# Black IC Chips - Again!



## glaucodobrasil (Jan 28, 2015)

Hi miners!
Sorry if this question is repeated, but I found so many topics that it was impossible to find out what I need.

I incinerate a lot of chips in a barbecue using charcoal until they got very white. After shaking and shredding, I got a grey, not white powder. I incinerate again and now the powder is little more white than grey, and I tried panning, but all I got was chunks of white, grey and black things mixed with the pins. I gave up the panning process and I decided using the AR the way it is, is it alright? Or I should incinerate until the powder get totally white?﻿

Very tks!


----------



## g_axelsson (Jan 28, 2015)

Welcome to the forum, you should slow down a bit and do some study. It will save you your gold and possibly even your health if you do.
The details can be found elsewhere on the forum, but the black chunks are carbon and carbon will absorb gold chloride, making it impossible to extract all the gold from it. You should incinerate any black chunks left until they are white all way through. Then it will be easier to crush and pan.

Göran


----------



## glaucodobrasil (Jan 28, 2015)

g_axelsson said:


> Welcome to the forum, you should slow down a bit and do some study. It will save you your gold and possibly even your health if you do.
> The details can be found elsewhere on the forum, but the black chunks are carbon and carbon will absorb gold chloride, making it impossible to extract all the gold from it. You should incinerate any black chunks left until they are white all way through. Then it will be easier to crush and pan.
> 
> Göran


Is getting hard to study in a so big library like this forum =)
Alright, so let me review it... I'm trying using partnors101 method, but I caught on trouble after the first water washing because the result was very different from his guide. So, I should continue washing until water gets clean, incinerate this stuff again, hammer again, wash again, and continue doing that until no more black chunks are visible? Then I can continue the rest of his process? I will not lose any gold doing this?


----------



## Geo (Jan 28, 2015)

Yes, all of the ash has to be white. This can be done in steps. Incinerate and then wash. Repeat until no black carbon remains. As the volume is reduced each time, the time it takes to do the next is reduced. Be sure that when you are rinsing, be careful not to remove any ash that is not white.


----------



## glaucodobrasil (Jan 28, 2015)

Geo said:


> Yes, all of the ash has to be white. This can be done in steps. Incinerate and then wash. Repeat until no black carbon remains. As the volume is reduced each time, the time it takes to do the next is reduced. Be sure that when you are rinsing, be careful not to remove any ash that is not white.
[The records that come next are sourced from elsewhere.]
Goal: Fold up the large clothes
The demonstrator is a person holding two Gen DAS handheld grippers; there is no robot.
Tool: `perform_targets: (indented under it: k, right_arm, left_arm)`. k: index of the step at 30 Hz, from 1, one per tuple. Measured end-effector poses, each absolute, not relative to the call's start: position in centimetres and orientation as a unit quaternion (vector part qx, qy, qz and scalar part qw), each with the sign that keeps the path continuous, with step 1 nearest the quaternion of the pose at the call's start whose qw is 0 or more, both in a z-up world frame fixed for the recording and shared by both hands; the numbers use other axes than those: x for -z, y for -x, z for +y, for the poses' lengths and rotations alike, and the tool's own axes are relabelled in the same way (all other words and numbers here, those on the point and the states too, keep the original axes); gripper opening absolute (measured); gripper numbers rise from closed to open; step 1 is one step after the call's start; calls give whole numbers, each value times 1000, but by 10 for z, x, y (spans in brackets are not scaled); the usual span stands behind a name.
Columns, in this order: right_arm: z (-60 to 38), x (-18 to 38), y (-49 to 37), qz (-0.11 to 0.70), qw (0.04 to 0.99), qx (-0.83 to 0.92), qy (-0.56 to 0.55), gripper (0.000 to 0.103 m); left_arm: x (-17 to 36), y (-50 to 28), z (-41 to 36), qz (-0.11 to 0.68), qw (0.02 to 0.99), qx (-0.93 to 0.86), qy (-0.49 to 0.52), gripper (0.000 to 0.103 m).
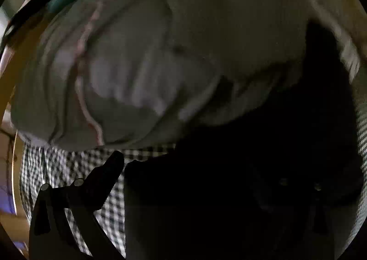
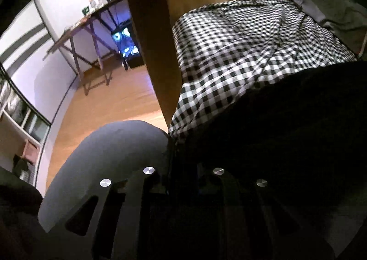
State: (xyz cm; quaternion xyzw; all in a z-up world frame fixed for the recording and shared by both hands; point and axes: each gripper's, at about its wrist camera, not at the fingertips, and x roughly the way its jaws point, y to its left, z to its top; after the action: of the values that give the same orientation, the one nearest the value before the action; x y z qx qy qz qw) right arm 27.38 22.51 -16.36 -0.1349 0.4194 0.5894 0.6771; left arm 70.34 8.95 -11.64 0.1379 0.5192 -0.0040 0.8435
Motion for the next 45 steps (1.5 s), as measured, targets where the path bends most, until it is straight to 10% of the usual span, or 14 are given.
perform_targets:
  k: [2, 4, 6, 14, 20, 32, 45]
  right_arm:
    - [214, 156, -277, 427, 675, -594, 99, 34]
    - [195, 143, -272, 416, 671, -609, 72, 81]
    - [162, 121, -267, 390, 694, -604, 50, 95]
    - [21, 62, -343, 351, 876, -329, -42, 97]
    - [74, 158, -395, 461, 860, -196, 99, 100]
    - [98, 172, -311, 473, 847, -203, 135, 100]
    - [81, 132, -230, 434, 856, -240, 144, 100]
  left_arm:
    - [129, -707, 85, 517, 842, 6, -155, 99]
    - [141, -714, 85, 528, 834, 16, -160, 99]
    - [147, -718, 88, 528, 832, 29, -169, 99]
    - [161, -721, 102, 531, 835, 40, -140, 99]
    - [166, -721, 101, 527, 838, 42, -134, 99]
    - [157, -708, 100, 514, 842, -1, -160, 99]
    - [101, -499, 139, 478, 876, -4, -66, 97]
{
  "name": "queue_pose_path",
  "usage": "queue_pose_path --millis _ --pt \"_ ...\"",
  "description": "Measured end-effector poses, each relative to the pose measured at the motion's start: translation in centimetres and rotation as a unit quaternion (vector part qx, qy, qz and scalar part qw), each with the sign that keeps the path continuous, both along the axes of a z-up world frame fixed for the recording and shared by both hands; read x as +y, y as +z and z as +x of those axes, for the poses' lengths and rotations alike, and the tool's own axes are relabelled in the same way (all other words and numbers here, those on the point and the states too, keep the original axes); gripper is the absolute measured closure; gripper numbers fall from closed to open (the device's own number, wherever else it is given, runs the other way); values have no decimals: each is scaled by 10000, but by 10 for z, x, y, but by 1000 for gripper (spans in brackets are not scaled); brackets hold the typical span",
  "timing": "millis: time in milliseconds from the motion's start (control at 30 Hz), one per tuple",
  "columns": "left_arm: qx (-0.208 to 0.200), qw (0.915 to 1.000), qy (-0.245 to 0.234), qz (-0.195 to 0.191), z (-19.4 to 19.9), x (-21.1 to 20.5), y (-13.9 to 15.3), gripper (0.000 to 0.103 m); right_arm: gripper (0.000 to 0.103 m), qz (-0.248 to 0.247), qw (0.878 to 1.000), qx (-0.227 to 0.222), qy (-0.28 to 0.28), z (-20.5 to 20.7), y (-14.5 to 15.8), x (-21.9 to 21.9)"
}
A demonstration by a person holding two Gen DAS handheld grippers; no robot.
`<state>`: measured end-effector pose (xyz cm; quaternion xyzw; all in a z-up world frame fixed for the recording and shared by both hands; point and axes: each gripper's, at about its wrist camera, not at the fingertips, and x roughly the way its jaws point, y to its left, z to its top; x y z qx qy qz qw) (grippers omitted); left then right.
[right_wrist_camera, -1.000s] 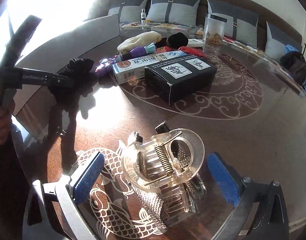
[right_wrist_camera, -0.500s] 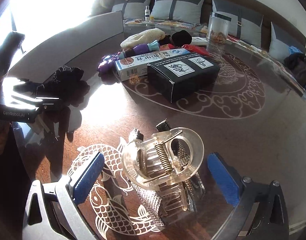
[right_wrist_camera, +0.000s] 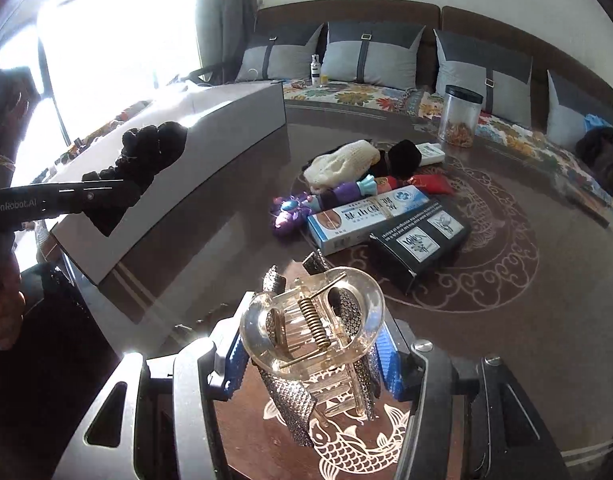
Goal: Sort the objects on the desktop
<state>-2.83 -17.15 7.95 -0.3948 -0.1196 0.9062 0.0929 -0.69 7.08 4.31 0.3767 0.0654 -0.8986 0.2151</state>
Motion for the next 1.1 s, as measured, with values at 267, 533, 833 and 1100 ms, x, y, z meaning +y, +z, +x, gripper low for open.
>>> queue_pose_path --millis 267,533,833,1100 --pt "-520 9882 1397 -351 -22 -154 -6 71 49 -640 9859 143 1541 -33 78 -191" --pt "-1256 9732 1760 -778 -23 -194 -45 56 37 -292 9756 -799 2025 -72 42 -319" --pt "-428 9848 1527 -710 6 -145 -4 33 6 -656 9905 -110 1205 -69 55 -235" --pt "133 9994 -55 -314 23 24 13 1 0 110 9997 151 157 -24 8 -72"
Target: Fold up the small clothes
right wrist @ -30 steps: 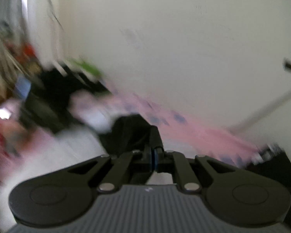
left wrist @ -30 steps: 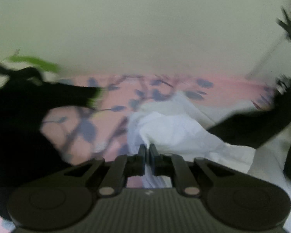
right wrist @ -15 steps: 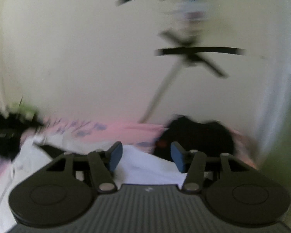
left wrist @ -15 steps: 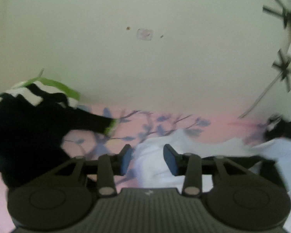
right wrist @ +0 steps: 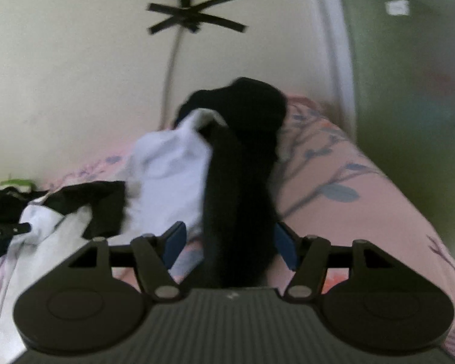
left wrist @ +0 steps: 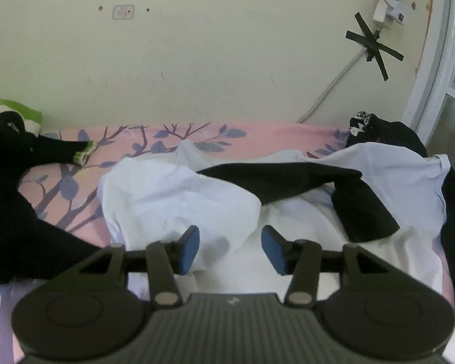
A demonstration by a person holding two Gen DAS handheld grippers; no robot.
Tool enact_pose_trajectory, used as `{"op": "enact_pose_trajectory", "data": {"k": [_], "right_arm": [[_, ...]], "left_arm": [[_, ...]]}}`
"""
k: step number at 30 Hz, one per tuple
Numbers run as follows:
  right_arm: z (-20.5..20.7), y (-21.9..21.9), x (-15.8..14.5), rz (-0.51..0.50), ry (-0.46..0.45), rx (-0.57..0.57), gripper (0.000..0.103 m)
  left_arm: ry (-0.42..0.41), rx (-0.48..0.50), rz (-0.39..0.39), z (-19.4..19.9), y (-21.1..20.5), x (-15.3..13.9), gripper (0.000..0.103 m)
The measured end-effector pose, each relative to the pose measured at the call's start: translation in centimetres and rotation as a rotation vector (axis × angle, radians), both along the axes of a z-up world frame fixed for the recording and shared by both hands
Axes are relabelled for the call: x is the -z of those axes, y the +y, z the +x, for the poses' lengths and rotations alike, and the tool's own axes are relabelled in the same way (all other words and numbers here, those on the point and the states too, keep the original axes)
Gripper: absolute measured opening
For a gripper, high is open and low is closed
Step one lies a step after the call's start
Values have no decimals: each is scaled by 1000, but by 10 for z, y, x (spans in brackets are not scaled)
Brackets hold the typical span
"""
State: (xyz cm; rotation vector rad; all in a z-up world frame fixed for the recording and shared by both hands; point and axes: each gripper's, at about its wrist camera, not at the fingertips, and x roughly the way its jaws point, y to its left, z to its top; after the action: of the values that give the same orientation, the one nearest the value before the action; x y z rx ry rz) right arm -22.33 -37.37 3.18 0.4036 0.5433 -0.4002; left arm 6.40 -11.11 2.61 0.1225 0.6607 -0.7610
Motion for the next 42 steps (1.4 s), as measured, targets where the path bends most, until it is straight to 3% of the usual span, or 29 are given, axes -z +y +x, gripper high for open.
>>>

Great! I thought I was doing something wrong! Alright, so I have a lot of things to do before using acids... actually I'm building a fume hood from an old patch panel that I picked in an auction for these steps with acids. It already have two large 110v fans in the top.

Muito obrigado!


----------



## patnor1011 (Jan 29, 2015)

Repeated incinerating or repeated grinding. Your choice. 
If I do have BGA, I do repeated grinding as there are no other metal pins involved. 
If I do have mixed IC I do repeat incineration. This incineration is usually just a flame on bigger unburned pieces. If my material is smaller than lets say rice grain then I do not bother with incinerating, I just use mortar and pestle and grind it to powder.
I incinerate second time just bigger lumps which did not burn properly first time.


----------



## goldsilverpro (Jan 29, 2015)

To me, lily white ash is virtually impossible. A light gray when mixed is OK. There are other things besides ash that might give it a gray color. What you don't want is flecks of pure black or black in the center of what you're burning. Use a poker to break it up occasionally.


----------



## glaucodobrasil (Jan 29, 2015)

patnor1011 said:


> Repeated incinerating or repeated grinding. Your choice.
> If I do have BGA, I do repeated grinding as there are no other metal pins involved.
> If I do have mixed IC I do repeat incineration. This incineration is usually just a flame on bigger unburned pieces. If my material is smaller than lets say rice grain then I do not bother with incinerating, I just use mortar and pestle and grind it to powder.
> I incinerate second time just bigger lumps which did not burn properly first time.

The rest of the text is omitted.